Download or read book Love for Sale written by Nils Johan Ringdal and published by Grove/Atlantic, Inc.. This book was released on 2007-12-01 with total page 613 pages. Available in PDF, EPUB and Kindle. Book excerpt: “[An] enlightening and entertaining . . . survey of the world’s oldest profession” from the Whore of Babylon to the modern sex-worker movement (Kirkus Reviews). From Eve and Lilith to Julia Roberts in Pretty Woman, the prostitute has been both a target of scorn and a catalyst for social change. In Love for Sale, cultural historian Nils Johan Ringdal delivers an authoritative and engaging history of this most maligned, yet globally ubiquitous, form of human commerce. Beginning with the epic of Gilgamesh, the Old Testament, and ancient cultures from Asia to the Mediterranean, Ringdal considers the varying way societies have dealt with and thought about prostitutes through history.
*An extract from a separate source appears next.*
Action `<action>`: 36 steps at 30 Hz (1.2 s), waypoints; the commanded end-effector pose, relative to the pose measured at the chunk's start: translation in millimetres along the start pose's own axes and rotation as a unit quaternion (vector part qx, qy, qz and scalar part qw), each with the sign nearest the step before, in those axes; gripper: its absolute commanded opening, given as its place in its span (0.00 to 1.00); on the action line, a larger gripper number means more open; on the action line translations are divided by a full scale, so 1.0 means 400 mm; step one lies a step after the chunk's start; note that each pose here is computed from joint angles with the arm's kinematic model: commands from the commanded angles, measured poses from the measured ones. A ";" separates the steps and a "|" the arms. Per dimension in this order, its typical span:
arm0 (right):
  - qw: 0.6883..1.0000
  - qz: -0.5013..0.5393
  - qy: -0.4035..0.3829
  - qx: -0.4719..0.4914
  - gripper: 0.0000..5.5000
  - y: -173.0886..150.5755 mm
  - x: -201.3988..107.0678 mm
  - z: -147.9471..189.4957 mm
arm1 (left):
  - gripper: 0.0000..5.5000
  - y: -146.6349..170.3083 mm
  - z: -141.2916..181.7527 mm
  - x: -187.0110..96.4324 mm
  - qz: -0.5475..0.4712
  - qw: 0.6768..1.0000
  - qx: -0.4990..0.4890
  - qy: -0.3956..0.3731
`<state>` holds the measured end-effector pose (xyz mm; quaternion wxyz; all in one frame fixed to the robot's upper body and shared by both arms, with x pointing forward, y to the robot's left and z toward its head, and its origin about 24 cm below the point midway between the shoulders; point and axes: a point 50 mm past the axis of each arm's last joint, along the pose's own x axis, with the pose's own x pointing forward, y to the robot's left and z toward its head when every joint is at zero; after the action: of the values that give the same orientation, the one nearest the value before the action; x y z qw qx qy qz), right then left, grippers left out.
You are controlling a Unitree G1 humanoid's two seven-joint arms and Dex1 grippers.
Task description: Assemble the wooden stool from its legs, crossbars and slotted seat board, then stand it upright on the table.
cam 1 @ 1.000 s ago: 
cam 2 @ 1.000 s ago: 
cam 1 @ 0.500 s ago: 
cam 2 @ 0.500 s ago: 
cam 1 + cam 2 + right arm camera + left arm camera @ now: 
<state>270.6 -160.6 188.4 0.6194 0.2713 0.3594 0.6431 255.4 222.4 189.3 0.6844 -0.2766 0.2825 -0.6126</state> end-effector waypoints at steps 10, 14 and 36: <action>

He discusses how they were included in the priestess class in ancient Greece and Rome; how the rise of the courtesan in nineteenth-century Europe shaped literature, fashion, the arts, and modern sensibilities. He uncovers the first manuals on the art of sex and seduction, the British Empire’s campaigns against prostitution in India, and stories of the Japanese “comfort women” who served the armies in the Pacific theater of World War II. Ringdal closes with the rise of the sex-workers’ rights movement and ‘sex-positive” feminism, and a realistic look at the true risks and rewards of prostitution in the present day. Recalling Camille Paglia’s Sexual Personae with its broad sweep across centuries and continents, Love for Sale “uses [its] subject as a springboard for exploring the ever-changing notions of love, sexual identity, morality and gender among various cultures” (Nan Goldberg, Newark Sunday Star-Ledger).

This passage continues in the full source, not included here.